EXERCISE DIRECTIONS — Once you have read the listing below, output it again exactly.

☆ ☆ ☆ ☆ ☆

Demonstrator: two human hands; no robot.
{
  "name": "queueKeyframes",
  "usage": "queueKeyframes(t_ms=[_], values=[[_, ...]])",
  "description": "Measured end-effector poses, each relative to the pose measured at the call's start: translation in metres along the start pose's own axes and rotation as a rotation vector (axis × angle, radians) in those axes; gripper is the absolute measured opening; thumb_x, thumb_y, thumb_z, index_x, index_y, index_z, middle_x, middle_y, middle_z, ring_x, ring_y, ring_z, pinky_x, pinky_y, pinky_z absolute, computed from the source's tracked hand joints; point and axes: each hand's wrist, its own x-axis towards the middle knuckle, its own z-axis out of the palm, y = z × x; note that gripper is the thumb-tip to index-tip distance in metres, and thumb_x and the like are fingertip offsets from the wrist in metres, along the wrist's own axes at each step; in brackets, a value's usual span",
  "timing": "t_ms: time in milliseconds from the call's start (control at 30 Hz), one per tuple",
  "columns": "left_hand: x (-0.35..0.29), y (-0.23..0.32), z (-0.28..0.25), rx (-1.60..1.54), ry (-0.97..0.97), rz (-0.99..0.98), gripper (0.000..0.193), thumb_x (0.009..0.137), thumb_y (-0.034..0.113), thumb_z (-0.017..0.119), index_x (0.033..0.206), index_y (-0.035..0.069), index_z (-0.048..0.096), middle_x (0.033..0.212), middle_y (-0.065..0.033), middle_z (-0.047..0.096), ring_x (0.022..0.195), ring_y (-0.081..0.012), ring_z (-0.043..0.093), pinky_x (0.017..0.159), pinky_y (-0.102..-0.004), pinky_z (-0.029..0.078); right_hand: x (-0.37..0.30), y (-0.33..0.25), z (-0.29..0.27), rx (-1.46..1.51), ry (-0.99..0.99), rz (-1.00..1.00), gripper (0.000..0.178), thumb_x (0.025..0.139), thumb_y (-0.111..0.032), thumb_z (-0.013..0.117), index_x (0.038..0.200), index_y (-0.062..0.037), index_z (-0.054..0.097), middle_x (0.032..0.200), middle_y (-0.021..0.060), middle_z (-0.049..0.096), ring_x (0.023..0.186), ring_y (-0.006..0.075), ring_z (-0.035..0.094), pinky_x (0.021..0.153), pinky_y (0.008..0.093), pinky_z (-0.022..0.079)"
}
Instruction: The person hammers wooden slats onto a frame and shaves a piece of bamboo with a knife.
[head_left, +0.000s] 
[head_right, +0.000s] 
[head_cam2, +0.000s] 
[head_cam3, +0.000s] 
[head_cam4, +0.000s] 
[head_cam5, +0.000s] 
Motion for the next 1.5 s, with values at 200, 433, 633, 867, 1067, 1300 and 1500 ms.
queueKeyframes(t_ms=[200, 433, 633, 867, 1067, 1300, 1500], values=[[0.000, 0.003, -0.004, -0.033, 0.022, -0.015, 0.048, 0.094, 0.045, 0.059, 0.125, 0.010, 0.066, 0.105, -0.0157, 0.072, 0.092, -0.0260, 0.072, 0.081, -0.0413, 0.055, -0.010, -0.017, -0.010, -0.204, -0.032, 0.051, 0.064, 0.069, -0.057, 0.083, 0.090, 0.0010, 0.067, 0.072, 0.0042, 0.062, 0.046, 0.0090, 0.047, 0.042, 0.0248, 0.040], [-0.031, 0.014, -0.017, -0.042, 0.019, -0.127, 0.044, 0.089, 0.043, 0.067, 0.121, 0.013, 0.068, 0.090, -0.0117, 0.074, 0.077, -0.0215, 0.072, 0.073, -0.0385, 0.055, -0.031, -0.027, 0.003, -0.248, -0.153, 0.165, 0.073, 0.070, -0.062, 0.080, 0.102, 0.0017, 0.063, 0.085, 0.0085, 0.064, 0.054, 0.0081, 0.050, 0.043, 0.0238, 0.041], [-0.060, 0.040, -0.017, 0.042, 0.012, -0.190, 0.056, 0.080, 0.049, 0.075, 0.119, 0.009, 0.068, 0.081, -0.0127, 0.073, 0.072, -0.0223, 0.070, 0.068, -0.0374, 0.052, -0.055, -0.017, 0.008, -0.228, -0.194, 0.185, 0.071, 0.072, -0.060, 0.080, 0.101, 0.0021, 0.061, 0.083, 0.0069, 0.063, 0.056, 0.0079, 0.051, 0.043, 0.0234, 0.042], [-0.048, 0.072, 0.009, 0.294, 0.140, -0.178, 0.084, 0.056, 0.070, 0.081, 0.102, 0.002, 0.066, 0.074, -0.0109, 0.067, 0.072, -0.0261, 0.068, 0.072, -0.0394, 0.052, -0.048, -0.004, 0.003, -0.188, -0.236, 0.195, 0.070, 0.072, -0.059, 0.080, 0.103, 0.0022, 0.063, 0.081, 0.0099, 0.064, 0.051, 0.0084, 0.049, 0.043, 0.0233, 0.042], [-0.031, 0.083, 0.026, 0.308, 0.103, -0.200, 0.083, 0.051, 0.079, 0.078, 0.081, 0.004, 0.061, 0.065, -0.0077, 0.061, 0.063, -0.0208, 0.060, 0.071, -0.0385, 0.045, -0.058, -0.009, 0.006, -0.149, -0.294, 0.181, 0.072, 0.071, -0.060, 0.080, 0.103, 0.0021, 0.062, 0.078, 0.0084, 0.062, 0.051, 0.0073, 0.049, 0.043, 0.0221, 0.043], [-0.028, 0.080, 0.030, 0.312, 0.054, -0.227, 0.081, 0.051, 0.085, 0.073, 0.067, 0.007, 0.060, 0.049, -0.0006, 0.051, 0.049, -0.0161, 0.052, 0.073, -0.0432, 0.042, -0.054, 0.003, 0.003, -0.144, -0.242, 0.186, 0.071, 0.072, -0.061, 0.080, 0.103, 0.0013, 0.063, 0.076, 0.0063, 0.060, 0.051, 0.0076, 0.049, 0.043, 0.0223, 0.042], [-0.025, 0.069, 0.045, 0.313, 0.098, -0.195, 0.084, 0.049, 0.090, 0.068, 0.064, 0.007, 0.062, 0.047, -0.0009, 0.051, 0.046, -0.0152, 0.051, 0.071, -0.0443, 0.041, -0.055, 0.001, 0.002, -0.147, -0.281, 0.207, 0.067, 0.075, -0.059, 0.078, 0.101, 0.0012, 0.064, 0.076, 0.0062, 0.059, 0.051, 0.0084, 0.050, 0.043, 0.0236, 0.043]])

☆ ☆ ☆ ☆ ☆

RESPONSE TO THIS EXERCISE —
Demonstrator: two human hands; no robot.
{
  "name": "queueKeyframes",
  "usage": "queueKeyframes(t_ms=[_], values=[[_, ...]])",
  "description": "Measured end-effector poses, each relative to the pose measured at the call's start: translation in metres along the start pose's own axes and rotation as a rotation vector (axis × angle, radians) in those axes; gripper is the absolute measured opening; thumb_x, thumb_y, thumb_z, index_x, index_y, index_z, middle_x, middle_y, middle_z, ring_x, ring_y, ring_z, pinky_x, pinky_y, pinky_z absolute, computed from the source's tracked hand joints; point and axes: each hand's wrist, its own x-axis towards the middle knuckle, its own z-axis out of the palm, y = z × x; note that gripper is the thumb-tip to index-tip distance in metres, and thumb_x and the like are fingertip offsets from the wrist in metres, along the wrist's own axes at each step; in brackets, a value's usual span",
  "timing": "t_ms: time in milliseconds from the call's start (control at 30 Hz), one per tuple",
  "columns": "left_hand: x (-0.35..0.29), y (-0.23..0.32), z (-0.28..0.25), rx (-1.60..1.54), ry (-0.97..0.97), rz (-0.99..0.98), gripper (0.000..0.193), thumb_x (0.009..0.137), thumb_y (-0.034..0.113), thumb_z (-0.017..0.119), index_x (0.033..0.206), index_y (-0.035..0.069), index_z (-0.048..0.096), middle_x (0.033..0.212), middle_y (-0.065..0.033), middle_z (-0.047..0.096), ring_x (0.022..0.195), ring_y (-0.081..0.012), ring_z (-0.043..0.093), pinky_x (0.017..0.159), pinky_y (-0.102..-0.004), pinky_z (-0.029..0.078); right_hand: x (-0.37..0.30), y (-0.33..0.25), z (-0.29..0.27), rx (-1.46..1.51), ry (-0.99..0.99), rz (-1.00..1.00), gripper (0.000..0.178), thumb_x (0.025..0.139), thumb_y (-0.111..0.032), thumb_z (-0.013..0.117), index_x (0.038..0.200), index_y (-0.062..0.037), index_z (-0.054..0.097), middle_x (0.032..0.200), middle_y (-0.021..0.060), middle_z (-0.049..0.096), ring_x (0.023..0.186), ring_y (-0.006..0.075), ring_z (-0.035..0.094), pinky_x (0.021..0.153), pinky_y (0.008..0.093), pinky_z (-0.022..0.079)"
}
Instruction: The person hammers wooden slats onto a frame and shaves a piece of bamboo with a knife.
[head_left, +0.000s] 
[head_right, +0.000s] 
[head_cam2, +0.000s] 
[head_cam3, +0.000s] 
[head_cam4, +0.000s] 
[head_cam5, +0.000s] 
Motion for the next 1.5 s, with values at 200, 433, 633, 867, 1067, 1300 and 1500 ms.
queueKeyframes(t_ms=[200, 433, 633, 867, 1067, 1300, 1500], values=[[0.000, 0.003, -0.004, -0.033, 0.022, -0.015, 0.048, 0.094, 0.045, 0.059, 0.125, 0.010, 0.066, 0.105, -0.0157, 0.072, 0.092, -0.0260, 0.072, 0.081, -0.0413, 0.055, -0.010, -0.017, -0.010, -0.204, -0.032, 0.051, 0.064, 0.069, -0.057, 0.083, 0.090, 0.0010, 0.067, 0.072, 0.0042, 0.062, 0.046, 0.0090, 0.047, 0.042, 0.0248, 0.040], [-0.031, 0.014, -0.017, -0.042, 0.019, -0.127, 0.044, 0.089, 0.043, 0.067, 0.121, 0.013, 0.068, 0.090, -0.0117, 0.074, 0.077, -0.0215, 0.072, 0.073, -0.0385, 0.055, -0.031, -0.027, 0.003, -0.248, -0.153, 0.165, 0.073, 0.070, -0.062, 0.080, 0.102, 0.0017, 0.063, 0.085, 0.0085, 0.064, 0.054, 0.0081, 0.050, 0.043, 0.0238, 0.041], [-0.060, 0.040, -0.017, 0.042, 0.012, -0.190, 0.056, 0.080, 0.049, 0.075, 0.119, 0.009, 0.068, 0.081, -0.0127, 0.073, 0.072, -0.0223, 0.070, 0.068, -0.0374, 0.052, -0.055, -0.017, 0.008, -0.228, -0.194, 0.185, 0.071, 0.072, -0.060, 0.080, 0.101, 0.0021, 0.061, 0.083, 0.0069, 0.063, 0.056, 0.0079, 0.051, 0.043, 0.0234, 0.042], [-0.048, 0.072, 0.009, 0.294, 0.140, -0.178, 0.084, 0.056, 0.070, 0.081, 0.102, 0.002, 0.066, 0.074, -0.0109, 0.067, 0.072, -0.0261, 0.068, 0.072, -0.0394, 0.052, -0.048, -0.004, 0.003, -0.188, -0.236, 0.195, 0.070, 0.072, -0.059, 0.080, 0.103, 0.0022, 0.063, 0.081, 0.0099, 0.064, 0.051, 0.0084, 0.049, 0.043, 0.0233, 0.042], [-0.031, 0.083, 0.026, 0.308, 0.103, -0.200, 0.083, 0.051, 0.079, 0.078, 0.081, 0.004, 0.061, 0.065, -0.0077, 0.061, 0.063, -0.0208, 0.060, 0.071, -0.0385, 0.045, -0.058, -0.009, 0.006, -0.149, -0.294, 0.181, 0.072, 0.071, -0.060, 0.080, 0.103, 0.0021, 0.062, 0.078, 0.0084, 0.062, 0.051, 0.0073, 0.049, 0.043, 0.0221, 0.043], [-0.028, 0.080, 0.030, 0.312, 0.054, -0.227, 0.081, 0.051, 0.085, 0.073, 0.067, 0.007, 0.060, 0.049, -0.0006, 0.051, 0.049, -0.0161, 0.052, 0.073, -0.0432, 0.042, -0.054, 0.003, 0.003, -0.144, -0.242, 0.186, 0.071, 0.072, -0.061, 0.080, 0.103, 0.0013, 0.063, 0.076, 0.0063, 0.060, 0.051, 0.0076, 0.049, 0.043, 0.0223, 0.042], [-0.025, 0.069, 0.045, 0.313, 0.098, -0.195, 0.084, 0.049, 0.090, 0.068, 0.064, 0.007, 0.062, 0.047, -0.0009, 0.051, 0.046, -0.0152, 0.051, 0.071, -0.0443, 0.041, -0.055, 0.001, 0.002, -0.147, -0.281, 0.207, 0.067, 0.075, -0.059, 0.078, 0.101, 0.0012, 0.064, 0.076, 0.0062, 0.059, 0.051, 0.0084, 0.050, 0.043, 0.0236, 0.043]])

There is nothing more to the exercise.